Friday 1 August 2008

Stolen Joke



Throbgoblins all went to see Daniel Kitson - which is always an uplifting experience - and stole a joke. This is it.
I'm referring to a particular kind of corporate creature, obviously, but the contagion is not confined to the boardrooms of giants. "Business" is an ugly and duplicitous word and conceals a whole world of evil as it is concerned only with money.
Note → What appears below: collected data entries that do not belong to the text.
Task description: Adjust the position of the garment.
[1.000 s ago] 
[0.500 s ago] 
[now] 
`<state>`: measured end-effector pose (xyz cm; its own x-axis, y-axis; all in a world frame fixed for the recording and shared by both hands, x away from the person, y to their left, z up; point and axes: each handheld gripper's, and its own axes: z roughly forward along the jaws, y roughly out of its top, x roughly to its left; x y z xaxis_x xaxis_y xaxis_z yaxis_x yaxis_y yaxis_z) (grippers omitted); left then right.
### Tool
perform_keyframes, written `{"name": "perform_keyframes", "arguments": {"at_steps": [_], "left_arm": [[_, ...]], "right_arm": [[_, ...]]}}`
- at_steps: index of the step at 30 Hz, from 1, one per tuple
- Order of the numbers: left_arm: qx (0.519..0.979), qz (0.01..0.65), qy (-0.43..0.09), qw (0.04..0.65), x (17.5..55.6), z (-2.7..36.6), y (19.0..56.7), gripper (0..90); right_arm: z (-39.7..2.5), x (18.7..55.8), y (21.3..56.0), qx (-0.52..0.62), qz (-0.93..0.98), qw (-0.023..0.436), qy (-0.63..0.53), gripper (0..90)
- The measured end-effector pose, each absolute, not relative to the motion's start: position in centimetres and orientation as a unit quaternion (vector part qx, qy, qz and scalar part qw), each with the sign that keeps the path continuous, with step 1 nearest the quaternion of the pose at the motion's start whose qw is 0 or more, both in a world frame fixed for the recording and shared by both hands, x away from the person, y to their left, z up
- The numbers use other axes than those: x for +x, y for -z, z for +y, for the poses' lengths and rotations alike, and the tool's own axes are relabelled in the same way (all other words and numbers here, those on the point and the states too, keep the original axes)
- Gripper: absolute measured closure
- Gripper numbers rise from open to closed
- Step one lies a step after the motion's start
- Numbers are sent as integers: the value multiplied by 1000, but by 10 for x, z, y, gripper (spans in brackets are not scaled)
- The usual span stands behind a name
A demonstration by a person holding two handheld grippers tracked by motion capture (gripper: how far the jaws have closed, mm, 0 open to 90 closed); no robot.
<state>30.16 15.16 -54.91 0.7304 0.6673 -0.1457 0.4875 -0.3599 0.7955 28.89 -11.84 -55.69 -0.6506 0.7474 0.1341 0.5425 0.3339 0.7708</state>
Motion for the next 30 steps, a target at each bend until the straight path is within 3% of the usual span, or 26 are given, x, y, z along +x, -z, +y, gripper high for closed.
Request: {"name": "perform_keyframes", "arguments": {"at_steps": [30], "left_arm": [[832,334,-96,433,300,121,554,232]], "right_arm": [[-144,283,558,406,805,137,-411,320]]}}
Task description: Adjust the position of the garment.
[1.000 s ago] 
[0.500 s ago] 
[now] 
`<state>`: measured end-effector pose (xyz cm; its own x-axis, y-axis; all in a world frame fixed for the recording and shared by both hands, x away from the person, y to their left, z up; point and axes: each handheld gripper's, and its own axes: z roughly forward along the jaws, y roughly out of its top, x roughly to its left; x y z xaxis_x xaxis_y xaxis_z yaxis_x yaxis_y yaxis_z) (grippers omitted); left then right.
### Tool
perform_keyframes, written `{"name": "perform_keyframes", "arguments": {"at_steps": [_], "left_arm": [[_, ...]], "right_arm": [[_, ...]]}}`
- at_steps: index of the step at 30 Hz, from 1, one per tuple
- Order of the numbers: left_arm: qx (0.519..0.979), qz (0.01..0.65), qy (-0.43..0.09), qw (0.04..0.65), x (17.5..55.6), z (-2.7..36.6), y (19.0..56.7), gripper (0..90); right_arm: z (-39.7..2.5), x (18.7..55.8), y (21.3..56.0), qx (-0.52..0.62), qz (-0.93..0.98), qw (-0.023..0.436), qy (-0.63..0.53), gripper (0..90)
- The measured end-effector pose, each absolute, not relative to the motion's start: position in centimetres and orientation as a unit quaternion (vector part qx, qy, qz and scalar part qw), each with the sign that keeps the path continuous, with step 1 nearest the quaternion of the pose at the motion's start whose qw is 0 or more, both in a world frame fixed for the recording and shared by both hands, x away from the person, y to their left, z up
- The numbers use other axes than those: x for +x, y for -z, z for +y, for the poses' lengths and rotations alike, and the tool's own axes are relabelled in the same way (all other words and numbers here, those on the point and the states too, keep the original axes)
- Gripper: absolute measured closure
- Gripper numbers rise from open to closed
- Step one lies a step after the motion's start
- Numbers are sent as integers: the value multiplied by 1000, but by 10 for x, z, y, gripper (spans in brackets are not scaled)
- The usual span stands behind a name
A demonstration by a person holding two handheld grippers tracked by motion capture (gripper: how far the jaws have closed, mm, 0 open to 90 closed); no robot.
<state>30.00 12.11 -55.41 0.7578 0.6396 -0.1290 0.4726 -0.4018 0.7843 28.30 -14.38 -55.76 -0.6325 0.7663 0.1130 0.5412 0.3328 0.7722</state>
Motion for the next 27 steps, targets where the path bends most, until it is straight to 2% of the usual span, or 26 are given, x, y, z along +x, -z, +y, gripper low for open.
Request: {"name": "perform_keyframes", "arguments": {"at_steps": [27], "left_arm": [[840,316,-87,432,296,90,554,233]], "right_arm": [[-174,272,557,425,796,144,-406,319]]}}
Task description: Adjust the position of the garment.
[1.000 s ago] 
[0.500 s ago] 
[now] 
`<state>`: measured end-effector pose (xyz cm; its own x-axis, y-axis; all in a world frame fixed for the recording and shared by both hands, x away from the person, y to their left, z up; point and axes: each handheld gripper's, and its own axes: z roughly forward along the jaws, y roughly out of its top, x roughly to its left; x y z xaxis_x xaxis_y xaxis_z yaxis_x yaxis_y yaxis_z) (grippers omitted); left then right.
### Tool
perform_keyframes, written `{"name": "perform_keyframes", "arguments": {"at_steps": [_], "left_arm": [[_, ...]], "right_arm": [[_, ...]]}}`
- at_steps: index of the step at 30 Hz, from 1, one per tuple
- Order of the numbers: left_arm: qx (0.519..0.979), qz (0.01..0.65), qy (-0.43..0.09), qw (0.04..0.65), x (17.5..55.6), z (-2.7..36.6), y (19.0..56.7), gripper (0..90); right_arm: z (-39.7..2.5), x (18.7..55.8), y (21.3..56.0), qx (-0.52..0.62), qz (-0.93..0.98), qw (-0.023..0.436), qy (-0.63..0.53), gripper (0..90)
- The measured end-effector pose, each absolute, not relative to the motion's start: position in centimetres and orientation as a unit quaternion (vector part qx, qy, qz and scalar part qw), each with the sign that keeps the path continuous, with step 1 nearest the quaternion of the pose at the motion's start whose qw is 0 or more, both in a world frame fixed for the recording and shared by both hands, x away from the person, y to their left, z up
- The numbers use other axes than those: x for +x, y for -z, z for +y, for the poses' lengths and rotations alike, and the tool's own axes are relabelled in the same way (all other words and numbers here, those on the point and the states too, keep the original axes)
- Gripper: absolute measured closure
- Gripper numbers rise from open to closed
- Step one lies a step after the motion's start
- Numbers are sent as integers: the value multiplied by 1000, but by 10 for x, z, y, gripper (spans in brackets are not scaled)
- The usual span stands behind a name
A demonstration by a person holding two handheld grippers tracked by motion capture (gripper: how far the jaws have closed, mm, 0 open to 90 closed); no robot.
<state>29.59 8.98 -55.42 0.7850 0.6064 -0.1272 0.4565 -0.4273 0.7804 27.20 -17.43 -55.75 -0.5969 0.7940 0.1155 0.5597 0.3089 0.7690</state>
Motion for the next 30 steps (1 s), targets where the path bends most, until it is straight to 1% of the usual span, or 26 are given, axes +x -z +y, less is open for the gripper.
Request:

Enterprises and initiatives with wider and deeper purpose need not take offence.

Meanwhile...
Optimism abounds, in small measures; MIT announce new breakthrough in solar technology, Doha collapses and the nuclear barons shoot themselves in the feet - whilst Centrica PR men make arseholes of themselves in every conceivable way

Now perhaps we can get on with the important stuff

From GreenHumour; courtesy of Noel Lynch -

Tribal Wisdom vs Government

The tribal wisdom of the Dakota Indians, passed on from generation to
generation, says that, "When you discover you are riding a dead horse,
the best strategy is to dismount." However, in government, education,
and in the corporates, more advanced strategies are often employed,
such as:

1. Buying a stronger whip.
2. Changing riders.
3. Appointing a committee to study the horse.
4. Arranging to visit other countries to see how other cultures ride
horses.
5. Lowering the standards so that dead horses can be included.
6. Reclassifying the dead horse as living-impaired.
7. Hiring outside contractors to ride the dead horse.
8. Harnessing several dead horses together to increase speed.
9. Providing additional funding and/or training to increase dead
horse's performance.
10. Doing a productivity study to see if lighter riders would improve
the dead horse's performance.
11. Declaring that as the dead horse does not have to be fed, it is
less costly, carries lower overhead and therefore contributes
substantially more to the bottom line of the economy than do some other horses.
12. Rewriting the expected performance requirements for all horses.

And of course the favourite.... .......
13. Promoting the dead horse to a supervisory position.